## [Assignment]
Your answer must be every line of the data that holds the string "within".

Data extracted from a collection
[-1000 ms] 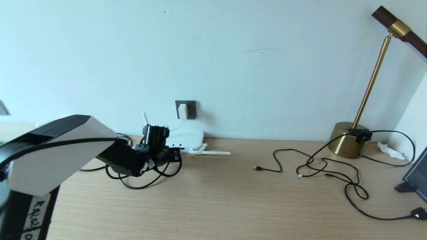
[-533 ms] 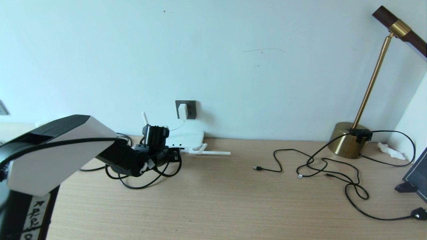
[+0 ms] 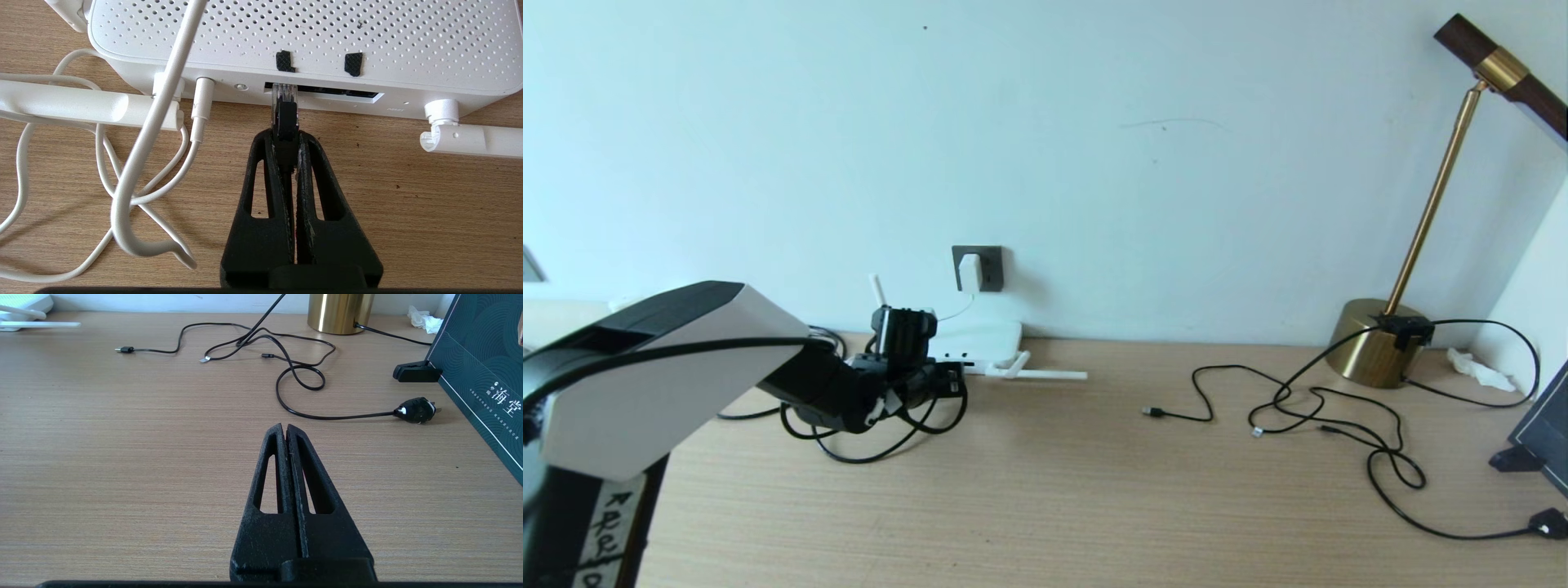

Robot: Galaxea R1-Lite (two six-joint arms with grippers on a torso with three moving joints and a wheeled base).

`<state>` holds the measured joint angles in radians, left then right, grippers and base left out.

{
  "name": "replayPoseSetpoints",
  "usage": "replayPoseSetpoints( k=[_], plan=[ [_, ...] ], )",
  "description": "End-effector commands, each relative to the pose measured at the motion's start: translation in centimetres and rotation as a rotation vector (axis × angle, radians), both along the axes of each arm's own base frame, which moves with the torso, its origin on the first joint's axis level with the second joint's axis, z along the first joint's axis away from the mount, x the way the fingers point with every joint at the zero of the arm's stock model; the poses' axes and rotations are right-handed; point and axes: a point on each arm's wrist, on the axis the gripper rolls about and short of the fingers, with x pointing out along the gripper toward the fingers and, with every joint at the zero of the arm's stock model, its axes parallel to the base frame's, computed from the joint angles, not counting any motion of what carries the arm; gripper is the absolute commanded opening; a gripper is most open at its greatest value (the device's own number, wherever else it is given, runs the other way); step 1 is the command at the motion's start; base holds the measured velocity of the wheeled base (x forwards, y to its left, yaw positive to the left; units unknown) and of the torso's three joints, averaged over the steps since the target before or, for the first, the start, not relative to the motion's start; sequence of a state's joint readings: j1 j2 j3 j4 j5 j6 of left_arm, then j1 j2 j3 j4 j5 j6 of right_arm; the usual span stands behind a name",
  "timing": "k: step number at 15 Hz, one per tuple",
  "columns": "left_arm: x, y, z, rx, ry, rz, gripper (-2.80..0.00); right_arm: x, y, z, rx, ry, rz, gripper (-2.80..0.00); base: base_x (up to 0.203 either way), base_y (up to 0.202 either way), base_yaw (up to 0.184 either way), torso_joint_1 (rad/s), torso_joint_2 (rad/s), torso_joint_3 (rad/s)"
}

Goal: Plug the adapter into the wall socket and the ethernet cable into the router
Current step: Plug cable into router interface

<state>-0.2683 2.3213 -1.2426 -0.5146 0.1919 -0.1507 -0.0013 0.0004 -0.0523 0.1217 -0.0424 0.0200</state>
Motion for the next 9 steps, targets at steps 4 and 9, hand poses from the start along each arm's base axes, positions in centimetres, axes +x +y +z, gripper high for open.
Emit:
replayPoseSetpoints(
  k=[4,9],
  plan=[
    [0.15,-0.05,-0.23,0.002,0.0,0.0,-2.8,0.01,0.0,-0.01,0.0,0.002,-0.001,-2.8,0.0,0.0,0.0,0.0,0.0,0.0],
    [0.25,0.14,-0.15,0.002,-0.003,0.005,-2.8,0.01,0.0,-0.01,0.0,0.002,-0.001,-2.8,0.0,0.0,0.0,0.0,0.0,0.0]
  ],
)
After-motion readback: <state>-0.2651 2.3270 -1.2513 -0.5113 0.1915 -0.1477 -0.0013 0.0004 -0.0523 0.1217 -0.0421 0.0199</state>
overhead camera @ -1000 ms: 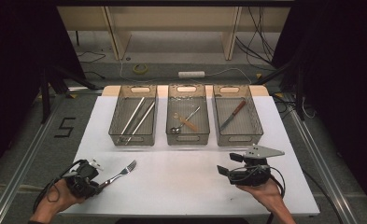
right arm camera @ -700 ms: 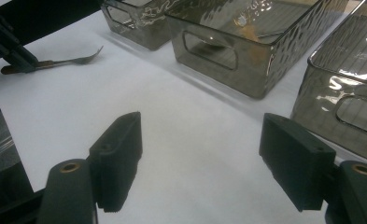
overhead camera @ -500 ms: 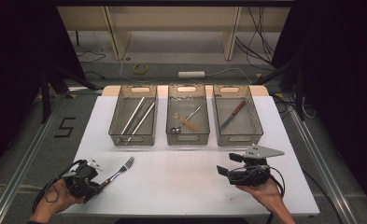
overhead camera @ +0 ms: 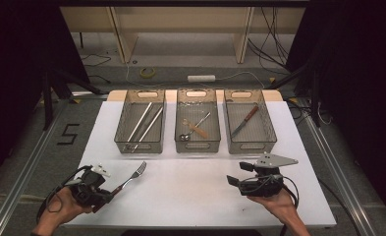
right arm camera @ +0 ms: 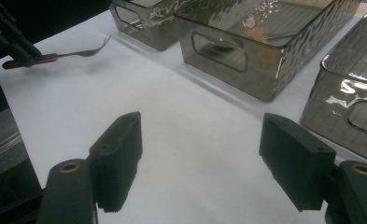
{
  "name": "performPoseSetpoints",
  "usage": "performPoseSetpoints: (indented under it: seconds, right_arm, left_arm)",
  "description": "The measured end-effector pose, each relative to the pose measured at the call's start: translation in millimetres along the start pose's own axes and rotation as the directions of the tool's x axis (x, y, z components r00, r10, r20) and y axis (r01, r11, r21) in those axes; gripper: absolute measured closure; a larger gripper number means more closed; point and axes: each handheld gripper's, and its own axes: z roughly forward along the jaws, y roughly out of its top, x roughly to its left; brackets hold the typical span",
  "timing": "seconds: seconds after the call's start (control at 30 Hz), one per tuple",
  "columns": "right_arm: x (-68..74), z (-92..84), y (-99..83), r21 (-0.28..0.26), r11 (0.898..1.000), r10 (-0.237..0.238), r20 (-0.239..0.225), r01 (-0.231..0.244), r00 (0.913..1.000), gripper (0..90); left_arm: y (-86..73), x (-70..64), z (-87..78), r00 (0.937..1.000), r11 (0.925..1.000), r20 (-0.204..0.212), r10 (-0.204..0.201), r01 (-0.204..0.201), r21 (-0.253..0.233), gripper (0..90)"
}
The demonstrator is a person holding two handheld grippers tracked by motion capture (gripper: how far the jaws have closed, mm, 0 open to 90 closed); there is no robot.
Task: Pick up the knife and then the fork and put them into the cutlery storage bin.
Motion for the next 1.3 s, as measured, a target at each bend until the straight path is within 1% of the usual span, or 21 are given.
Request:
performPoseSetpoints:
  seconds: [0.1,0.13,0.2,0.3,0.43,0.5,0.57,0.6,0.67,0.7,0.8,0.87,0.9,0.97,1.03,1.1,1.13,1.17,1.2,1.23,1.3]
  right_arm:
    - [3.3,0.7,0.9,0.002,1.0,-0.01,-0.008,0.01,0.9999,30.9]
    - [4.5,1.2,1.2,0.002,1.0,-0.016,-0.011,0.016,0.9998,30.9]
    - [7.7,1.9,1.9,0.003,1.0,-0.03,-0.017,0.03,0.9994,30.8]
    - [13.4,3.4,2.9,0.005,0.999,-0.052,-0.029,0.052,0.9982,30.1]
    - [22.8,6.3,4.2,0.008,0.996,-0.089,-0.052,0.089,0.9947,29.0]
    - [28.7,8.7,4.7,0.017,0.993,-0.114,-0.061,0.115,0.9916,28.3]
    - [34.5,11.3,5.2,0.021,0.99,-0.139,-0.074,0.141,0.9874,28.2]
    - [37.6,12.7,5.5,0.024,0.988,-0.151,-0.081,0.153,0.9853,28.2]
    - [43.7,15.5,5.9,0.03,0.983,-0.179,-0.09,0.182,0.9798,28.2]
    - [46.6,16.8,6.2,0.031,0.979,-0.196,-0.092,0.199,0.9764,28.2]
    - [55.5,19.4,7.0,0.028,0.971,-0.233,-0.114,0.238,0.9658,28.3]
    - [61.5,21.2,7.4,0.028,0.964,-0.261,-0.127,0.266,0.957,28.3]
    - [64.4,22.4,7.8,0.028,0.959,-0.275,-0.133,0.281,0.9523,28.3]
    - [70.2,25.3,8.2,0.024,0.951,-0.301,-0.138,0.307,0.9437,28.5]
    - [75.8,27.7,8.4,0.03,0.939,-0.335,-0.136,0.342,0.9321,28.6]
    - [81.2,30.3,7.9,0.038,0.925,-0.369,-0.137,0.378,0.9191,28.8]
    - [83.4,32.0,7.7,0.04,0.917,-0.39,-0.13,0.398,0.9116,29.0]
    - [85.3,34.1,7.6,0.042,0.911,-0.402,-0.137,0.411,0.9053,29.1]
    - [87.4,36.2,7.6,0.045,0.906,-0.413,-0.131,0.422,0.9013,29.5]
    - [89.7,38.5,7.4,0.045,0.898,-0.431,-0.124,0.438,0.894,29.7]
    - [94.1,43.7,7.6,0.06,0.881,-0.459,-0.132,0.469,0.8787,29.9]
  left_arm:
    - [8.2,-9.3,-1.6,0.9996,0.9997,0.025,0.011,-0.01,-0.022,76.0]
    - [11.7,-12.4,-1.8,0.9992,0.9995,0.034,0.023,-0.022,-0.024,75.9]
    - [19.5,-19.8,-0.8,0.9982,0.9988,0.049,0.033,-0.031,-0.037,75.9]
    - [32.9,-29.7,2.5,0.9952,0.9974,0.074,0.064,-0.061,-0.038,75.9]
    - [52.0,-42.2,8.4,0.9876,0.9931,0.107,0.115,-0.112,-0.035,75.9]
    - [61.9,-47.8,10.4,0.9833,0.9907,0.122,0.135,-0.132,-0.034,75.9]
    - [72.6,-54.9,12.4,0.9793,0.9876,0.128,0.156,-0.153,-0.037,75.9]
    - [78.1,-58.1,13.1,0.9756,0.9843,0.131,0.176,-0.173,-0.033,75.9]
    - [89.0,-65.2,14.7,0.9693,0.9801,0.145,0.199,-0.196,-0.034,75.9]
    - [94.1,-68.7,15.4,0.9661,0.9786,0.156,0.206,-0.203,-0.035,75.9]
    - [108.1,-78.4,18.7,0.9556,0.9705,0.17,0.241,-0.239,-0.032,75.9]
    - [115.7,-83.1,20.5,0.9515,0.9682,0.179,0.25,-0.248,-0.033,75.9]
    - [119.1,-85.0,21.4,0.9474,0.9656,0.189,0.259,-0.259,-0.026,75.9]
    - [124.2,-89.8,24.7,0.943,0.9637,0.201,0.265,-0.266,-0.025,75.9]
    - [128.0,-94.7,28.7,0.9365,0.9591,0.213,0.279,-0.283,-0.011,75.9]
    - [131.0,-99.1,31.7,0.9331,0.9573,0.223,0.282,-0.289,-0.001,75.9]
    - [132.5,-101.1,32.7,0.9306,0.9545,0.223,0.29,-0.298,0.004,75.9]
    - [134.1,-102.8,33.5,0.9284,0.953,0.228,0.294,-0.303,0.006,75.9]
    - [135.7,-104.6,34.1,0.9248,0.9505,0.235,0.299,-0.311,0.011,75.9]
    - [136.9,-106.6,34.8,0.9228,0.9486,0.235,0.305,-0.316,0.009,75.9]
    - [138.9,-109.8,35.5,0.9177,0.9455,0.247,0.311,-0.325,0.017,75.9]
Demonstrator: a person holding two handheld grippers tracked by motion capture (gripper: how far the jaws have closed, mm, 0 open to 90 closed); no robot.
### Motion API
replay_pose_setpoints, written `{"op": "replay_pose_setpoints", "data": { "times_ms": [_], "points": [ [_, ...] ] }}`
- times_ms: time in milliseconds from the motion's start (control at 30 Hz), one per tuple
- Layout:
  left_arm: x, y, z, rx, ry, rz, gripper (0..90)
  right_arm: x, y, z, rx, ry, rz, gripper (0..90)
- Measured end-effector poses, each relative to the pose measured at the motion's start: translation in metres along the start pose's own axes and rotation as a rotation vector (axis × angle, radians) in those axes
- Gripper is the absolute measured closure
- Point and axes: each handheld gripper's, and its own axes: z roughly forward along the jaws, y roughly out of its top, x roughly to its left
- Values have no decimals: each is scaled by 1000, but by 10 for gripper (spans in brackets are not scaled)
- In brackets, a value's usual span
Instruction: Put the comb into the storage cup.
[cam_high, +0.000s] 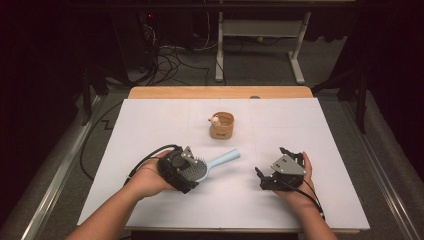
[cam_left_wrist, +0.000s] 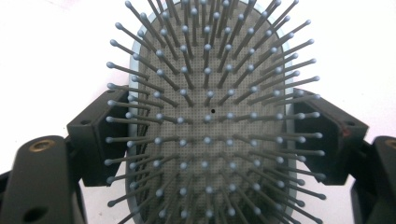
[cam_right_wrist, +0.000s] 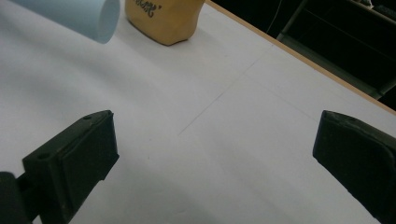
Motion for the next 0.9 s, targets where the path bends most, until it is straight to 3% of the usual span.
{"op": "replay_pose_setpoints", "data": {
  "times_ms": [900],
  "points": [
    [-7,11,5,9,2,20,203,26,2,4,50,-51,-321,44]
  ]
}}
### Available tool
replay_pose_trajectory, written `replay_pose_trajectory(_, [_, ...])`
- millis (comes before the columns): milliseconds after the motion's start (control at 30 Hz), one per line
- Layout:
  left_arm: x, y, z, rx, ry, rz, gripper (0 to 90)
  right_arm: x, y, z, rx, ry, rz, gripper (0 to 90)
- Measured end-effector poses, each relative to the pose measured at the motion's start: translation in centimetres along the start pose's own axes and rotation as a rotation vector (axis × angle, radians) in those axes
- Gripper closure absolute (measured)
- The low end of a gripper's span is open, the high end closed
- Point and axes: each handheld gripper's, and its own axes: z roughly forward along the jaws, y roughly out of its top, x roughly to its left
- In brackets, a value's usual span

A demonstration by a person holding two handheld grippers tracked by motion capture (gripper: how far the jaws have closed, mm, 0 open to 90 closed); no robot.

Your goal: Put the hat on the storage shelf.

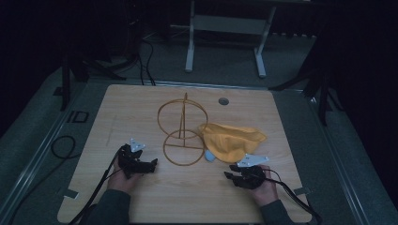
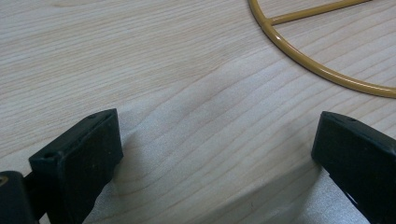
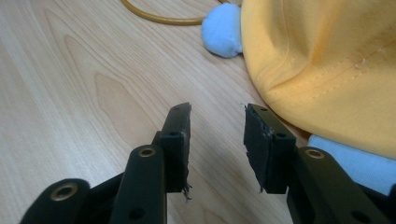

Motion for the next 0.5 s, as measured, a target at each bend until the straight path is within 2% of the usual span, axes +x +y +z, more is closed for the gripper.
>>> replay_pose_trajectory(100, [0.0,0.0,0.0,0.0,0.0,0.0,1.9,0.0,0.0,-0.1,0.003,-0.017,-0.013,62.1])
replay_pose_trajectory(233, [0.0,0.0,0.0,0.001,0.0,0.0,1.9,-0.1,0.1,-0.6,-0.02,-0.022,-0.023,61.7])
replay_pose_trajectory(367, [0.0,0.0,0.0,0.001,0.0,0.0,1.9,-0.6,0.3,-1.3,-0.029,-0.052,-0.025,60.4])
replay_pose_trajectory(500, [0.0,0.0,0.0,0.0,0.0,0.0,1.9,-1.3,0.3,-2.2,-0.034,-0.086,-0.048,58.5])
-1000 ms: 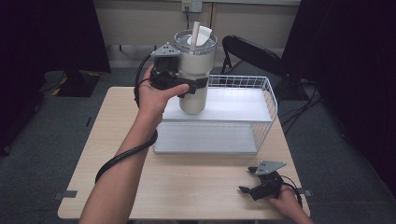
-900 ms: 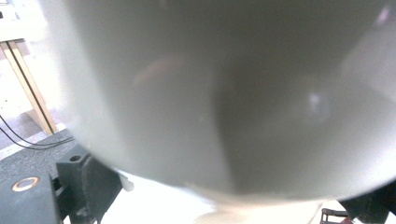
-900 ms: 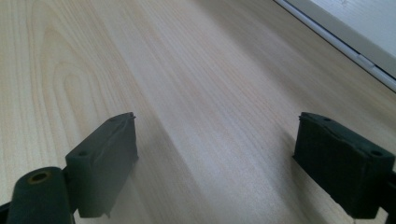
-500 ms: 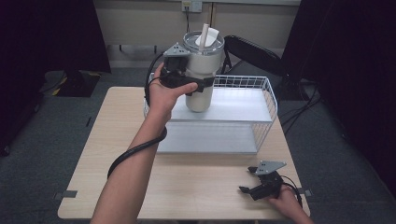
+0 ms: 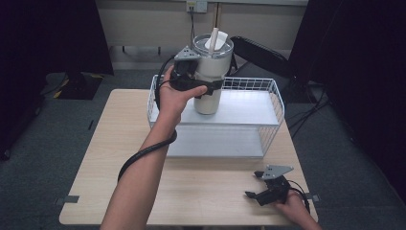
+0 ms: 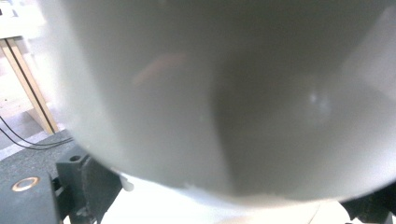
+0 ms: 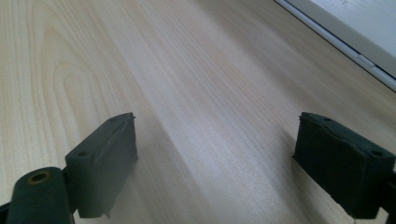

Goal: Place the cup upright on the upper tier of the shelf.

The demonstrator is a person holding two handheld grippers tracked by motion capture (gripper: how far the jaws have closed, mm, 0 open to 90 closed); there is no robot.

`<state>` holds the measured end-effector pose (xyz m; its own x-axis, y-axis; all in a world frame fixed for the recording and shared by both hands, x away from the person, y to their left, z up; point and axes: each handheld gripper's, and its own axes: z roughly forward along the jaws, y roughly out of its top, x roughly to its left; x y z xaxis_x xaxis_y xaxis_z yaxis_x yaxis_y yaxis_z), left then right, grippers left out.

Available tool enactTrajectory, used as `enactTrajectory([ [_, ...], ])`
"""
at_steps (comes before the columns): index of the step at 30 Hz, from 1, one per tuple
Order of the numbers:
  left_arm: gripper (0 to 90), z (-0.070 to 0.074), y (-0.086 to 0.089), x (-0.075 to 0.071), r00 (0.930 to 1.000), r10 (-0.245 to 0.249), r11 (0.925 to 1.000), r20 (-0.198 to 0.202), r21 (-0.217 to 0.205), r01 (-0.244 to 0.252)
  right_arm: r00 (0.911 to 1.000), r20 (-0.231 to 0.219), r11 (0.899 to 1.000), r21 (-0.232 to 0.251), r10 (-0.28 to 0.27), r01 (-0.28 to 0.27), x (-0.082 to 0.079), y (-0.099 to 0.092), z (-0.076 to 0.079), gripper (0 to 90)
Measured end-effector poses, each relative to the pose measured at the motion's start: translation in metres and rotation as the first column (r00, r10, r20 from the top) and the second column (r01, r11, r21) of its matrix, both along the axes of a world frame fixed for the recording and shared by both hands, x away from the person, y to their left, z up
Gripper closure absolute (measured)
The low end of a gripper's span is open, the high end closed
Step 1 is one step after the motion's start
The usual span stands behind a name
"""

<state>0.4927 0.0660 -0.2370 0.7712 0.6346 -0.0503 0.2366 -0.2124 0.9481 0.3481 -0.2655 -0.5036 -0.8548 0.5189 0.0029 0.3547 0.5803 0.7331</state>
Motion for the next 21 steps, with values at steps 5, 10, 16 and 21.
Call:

## [Solution for this exercise]
Motion for the next 1.3 s, as measured, a target at each bend until the straight path is within 1% of the usual span, or 21 are given.
Motion for the next 0.5 s, as measured, a target at each bend until the straight path is within 2% of the usual span, axes +x +y +z, more is closed for the gripper.

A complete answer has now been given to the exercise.